Stored data
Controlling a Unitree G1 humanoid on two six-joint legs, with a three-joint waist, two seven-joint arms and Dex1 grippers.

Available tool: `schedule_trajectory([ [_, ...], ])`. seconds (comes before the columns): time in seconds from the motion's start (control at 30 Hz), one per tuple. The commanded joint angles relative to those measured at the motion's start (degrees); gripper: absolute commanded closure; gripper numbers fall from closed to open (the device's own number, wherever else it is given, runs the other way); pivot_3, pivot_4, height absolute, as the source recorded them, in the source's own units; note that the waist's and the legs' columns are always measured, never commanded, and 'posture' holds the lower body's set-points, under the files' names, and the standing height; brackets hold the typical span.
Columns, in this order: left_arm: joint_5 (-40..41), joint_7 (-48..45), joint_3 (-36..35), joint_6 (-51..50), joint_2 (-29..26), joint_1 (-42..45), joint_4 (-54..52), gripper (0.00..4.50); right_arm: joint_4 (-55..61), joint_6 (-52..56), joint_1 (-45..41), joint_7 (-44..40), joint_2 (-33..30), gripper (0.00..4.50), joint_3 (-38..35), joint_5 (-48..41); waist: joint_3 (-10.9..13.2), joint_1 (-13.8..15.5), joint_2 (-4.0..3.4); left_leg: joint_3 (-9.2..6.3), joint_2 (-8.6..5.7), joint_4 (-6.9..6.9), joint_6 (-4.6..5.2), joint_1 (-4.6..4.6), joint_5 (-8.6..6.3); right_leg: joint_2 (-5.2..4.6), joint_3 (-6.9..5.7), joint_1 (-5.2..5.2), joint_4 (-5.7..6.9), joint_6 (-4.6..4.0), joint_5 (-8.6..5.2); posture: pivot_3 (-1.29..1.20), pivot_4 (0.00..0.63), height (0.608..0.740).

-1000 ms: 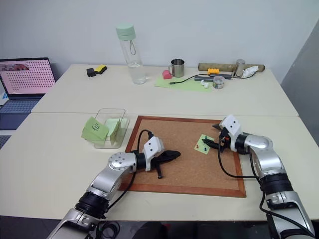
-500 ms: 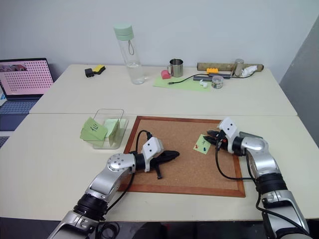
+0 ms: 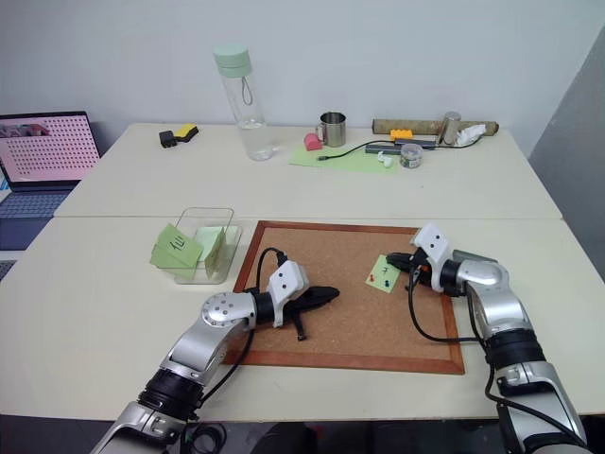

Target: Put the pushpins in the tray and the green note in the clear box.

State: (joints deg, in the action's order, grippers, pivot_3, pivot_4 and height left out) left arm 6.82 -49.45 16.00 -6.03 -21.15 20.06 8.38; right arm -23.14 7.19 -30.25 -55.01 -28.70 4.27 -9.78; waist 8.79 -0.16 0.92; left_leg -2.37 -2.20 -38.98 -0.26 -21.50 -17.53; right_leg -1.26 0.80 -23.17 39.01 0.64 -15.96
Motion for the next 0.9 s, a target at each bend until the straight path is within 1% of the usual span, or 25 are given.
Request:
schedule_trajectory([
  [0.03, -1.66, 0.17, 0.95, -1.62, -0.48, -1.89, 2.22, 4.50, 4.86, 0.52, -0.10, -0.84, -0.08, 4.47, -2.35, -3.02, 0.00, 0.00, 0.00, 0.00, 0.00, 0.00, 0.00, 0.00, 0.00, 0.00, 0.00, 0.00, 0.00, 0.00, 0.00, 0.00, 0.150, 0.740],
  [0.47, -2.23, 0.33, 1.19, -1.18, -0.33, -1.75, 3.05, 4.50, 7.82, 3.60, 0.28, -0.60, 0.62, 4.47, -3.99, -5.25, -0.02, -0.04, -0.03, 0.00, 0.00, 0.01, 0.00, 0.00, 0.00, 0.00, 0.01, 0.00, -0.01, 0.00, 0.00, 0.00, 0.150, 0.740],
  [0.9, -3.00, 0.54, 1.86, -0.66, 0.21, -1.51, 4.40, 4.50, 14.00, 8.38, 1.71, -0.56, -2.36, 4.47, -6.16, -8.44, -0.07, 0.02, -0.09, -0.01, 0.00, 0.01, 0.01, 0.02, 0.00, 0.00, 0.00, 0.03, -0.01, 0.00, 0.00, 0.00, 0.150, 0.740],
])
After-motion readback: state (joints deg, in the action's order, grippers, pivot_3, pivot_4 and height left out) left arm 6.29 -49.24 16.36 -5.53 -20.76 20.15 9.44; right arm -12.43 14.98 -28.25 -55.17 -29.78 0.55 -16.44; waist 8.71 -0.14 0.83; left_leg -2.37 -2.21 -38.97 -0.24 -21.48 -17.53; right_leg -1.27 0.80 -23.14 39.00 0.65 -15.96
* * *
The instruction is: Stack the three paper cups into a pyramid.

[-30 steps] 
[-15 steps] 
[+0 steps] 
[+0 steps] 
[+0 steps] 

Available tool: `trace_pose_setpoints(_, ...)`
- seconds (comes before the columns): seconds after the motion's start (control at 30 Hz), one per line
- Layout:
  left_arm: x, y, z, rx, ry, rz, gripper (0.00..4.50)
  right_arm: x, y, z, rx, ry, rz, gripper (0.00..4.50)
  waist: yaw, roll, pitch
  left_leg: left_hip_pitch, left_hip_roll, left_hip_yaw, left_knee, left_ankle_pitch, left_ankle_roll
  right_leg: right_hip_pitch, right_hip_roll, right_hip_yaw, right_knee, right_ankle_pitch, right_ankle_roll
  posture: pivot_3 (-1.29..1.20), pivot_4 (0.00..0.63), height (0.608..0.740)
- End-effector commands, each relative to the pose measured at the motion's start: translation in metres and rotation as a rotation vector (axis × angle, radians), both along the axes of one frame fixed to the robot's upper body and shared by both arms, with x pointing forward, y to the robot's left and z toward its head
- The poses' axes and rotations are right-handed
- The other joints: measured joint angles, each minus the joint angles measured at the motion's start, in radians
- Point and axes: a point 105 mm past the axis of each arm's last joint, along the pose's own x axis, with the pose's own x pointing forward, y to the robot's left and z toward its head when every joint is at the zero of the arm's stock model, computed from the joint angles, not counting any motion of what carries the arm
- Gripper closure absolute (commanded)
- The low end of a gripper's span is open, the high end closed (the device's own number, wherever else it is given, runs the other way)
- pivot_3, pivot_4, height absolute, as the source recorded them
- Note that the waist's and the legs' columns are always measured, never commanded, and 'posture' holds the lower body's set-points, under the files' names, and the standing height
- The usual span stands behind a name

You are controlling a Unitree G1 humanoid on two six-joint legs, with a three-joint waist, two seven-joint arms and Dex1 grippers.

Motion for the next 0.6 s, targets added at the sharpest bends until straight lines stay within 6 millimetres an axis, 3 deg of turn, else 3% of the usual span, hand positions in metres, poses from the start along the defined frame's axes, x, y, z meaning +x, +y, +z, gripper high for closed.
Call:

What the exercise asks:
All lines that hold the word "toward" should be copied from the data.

Exercise answer:
- End-effector commands, each relative to the pose measured at the motion's start: translation in metres and rotation as a rotation vector (axis × angle, radians), both along the axes of one frame fixed to the robot's upper body and shared by both arms, with x pointing forward, y to the robot's left and z toward its head
- Point and axes: a point 105 mm past the axis of each arm's last joint, along the pose's own x axis, with the pose's own x pointing forward, y to the robot's left and z toward its head when every joint is at the zero of the arm's stock model, computed from the joint angles, not counting any motion of what carries the arm

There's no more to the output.